◆ **Task prompt**
Find out how many lines of the listing below include "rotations" and report only that number.

▼

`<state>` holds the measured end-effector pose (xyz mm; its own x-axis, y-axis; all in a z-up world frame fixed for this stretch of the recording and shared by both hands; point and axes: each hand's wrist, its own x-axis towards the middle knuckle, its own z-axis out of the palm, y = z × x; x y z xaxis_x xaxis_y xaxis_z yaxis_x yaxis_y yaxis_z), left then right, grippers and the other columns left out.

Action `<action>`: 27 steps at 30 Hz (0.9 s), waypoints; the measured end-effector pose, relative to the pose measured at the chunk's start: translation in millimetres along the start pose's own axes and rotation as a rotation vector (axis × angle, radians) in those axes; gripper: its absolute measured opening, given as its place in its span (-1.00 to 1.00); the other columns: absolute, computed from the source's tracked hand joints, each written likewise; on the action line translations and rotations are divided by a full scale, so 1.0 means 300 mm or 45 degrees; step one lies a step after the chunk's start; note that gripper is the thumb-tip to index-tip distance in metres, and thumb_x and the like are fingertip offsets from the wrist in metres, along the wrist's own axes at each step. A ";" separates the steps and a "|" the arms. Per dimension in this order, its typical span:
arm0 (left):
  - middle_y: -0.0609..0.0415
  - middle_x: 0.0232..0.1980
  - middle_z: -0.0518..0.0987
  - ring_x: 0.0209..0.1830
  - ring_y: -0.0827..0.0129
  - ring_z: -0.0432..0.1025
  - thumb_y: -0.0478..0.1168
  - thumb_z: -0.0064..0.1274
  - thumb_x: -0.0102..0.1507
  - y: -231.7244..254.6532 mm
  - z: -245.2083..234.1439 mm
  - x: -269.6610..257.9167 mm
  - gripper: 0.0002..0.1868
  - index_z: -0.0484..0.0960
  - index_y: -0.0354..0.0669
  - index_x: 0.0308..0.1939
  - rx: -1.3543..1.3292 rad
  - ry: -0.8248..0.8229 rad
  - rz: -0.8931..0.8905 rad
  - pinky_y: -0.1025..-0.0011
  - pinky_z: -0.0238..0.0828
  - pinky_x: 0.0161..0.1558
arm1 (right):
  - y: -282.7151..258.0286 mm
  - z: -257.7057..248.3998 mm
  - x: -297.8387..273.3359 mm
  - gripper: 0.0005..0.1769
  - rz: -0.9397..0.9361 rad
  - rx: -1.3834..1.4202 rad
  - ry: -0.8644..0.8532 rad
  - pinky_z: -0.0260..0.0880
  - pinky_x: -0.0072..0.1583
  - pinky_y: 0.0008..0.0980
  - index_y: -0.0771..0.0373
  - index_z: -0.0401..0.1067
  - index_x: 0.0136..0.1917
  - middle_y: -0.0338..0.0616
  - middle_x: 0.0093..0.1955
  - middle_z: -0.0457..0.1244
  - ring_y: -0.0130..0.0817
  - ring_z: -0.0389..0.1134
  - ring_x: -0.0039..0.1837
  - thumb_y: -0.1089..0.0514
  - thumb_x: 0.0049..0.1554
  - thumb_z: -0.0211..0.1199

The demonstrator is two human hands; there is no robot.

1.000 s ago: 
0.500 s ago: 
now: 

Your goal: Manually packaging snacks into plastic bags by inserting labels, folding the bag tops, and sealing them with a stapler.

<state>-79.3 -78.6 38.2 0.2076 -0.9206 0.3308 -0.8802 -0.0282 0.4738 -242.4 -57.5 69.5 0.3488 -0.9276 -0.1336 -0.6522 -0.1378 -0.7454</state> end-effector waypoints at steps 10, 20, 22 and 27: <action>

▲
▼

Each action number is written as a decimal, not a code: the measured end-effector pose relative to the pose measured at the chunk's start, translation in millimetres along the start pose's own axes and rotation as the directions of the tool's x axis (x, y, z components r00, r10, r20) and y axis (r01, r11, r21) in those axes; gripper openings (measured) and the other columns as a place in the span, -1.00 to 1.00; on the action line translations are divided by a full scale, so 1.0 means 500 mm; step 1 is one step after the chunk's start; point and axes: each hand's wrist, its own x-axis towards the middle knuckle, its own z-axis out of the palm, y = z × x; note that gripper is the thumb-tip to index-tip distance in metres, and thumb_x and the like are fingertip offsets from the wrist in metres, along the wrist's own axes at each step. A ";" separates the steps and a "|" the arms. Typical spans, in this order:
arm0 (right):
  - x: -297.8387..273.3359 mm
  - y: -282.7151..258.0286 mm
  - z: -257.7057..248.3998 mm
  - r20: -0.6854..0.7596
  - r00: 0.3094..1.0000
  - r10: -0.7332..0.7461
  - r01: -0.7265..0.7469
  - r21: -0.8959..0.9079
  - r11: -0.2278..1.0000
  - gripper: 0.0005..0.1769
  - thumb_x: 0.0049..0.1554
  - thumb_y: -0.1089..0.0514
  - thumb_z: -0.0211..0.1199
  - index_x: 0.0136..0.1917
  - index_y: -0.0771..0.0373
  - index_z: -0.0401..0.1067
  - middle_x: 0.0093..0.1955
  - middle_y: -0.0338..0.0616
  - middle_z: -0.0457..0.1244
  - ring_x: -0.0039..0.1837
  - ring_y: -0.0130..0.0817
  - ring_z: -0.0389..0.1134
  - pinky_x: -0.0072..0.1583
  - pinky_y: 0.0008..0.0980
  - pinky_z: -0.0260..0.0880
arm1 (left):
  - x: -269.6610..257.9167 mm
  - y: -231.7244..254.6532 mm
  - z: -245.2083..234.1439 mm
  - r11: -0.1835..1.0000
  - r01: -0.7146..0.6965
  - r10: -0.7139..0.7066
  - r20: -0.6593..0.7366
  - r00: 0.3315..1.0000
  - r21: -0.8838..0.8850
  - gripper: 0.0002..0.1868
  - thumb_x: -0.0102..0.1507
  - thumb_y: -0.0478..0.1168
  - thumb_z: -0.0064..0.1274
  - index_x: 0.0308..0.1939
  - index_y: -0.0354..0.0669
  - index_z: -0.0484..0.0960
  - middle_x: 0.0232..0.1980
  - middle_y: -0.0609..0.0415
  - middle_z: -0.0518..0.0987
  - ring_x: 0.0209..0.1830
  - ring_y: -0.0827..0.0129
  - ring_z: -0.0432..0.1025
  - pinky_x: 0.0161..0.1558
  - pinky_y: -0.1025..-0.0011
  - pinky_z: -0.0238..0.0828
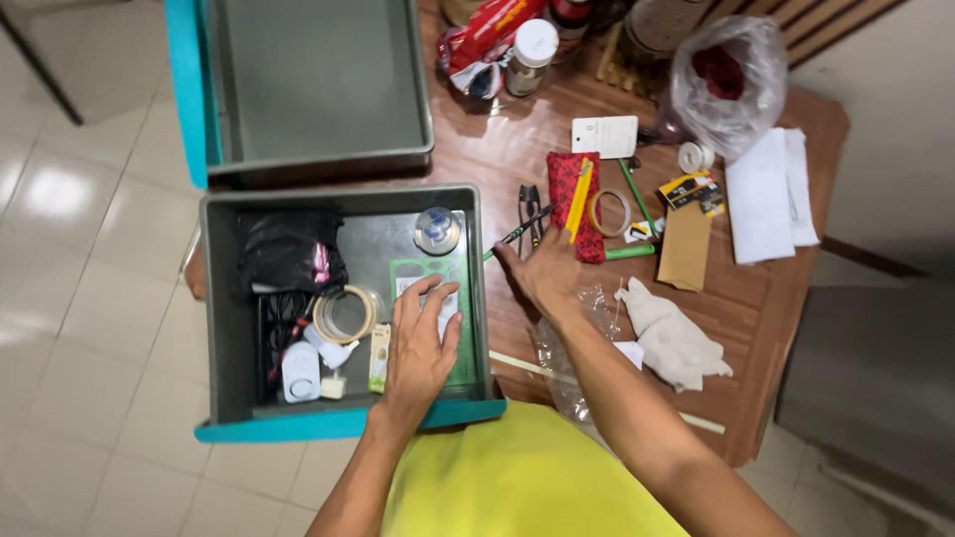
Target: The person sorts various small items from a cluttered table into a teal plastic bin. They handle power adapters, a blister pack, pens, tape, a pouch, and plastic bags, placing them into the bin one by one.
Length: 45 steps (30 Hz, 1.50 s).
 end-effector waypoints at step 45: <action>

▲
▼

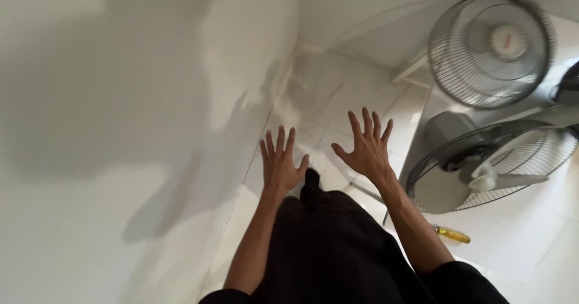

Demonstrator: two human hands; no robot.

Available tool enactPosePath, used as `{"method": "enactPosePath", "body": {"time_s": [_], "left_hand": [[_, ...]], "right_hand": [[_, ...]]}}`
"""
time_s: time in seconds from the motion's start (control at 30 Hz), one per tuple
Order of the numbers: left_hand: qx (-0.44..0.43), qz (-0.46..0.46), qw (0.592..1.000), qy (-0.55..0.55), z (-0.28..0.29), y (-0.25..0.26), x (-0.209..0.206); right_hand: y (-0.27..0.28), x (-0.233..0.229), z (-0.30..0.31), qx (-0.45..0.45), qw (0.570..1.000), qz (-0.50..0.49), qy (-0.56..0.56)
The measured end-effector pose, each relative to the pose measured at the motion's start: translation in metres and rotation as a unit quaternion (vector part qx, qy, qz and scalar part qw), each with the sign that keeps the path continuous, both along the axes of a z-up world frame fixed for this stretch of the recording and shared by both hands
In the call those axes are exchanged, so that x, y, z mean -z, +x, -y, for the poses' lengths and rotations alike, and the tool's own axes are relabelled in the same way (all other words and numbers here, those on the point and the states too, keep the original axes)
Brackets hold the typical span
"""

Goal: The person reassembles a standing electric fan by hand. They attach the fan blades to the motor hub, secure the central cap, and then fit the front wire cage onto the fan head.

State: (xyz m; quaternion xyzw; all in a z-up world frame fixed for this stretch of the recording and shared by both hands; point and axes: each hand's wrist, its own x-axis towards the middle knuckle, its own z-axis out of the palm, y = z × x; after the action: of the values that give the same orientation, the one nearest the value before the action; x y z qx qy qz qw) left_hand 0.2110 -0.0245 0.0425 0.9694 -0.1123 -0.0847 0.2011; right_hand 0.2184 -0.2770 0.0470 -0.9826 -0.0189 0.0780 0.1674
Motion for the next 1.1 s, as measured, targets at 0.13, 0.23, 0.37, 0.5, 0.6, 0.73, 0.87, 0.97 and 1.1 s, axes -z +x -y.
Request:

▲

◆ **Output for this exercise**
2